I had dreamt of France since I was a kid. Cutting out fake passports from cardboard and showing my mother all the places on the map I would travel but the one place I wouldn’t let go of was Paris. I couldn’t wait to go to Paris.. I spent years studying French.. there had been so many attempts to go to Paris. In college, I chose to stay with my then boyfriend who said if I went to Paris he would break up with me,  instead of joining my friends during a summer abroad I stayed with him.. a decision I always regretted..but regardless of excuses I always felt that it just never seemed like the right time to go to Paris..until the spring of 1999 when the check from my first screenplay was cashed and I actually had disposable income. I booked my ticket on Air France.

Two weeks before my trip,  a message on my voicemail told me that an ex-boyfriend died unexpectantly..my dream trip to Paris was now blackened by this news..I spent two weeks preparing his funeral and trying to figure out how to ship him back to his parents in Minnesota..Drowning in grief, I literally had a meltdown at the post office  on Santa Monica Blvd. when I was trying to mail his remains.. the lady asked what was in the box and I said “Well it’s my ex-boyfriend”.. the entire post office gasped and then consoled me. I will never forget the kindness of those strangers.. A really nice guy said that I should go to Paris anyway because it would wash away some of the pain..I remember looking at him strangely – How could I go enjoy myself after this? He said that things happen for a reason .. and I needed to go.. So  I sent my sister who lived in NY a ticket to join me.. as a gift for her 21st birthday.. and off we went..

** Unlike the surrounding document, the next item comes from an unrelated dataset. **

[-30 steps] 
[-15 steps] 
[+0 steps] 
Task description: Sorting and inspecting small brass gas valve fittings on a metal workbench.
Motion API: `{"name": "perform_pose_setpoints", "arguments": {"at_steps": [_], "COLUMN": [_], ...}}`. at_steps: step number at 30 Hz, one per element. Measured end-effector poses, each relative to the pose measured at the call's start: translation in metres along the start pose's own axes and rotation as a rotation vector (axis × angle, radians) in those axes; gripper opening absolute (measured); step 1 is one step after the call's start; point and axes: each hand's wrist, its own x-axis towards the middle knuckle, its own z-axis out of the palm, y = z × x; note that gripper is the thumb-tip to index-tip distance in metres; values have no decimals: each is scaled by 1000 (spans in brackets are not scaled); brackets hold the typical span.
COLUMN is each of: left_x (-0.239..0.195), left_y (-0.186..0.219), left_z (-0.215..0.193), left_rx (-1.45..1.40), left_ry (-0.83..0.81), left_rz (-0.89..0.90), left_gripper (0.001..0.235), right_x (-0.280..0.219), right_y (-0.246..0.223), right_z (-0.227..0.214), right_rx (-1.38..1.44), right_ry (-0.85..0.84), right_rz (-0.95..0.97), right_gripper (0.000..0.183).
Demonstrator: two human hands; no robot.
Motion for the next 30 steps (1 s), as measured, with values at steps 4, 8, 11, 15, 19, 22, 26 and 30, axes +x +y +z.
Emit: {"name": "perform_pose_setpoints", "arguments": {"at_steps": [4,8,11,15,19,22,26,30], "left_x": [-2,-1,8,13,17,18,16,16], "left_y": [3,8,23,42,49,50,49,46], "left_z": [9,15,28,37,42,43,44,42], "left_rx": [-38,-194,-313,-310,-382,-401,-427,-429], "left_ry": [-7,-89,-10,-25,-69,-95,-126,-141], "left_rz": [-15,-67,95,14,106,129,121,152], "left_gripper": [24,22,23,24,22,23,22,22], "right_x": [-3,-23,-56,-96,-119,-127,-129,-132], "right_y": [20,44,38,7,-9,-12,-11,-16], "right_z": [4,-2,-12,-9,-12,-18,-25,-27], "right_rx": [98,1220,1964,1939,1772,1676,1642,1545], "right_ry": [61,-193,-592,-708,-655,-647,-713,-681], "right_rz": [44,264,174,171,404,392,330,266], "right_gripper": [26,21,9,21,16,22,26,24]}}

When I got on the plane I was searching around for a notebook when The Garden of Eden fell out..my grief was overwhelming so I decided to bury myself in this book.. it was the beginning of my affair with Ernest Hemingway.. and so we begin with the events of my life that seemed to create themselves around me all based on things I have dreamt of or said.. one could say magical things have happened because I believed that they could.. or cynics could say I was just lucky..but I believe we create our own luck..and so this blog is going to tell the story of how Hemingway weaved his way into my life without my knowledge.. and how events evolve from pure will and intention.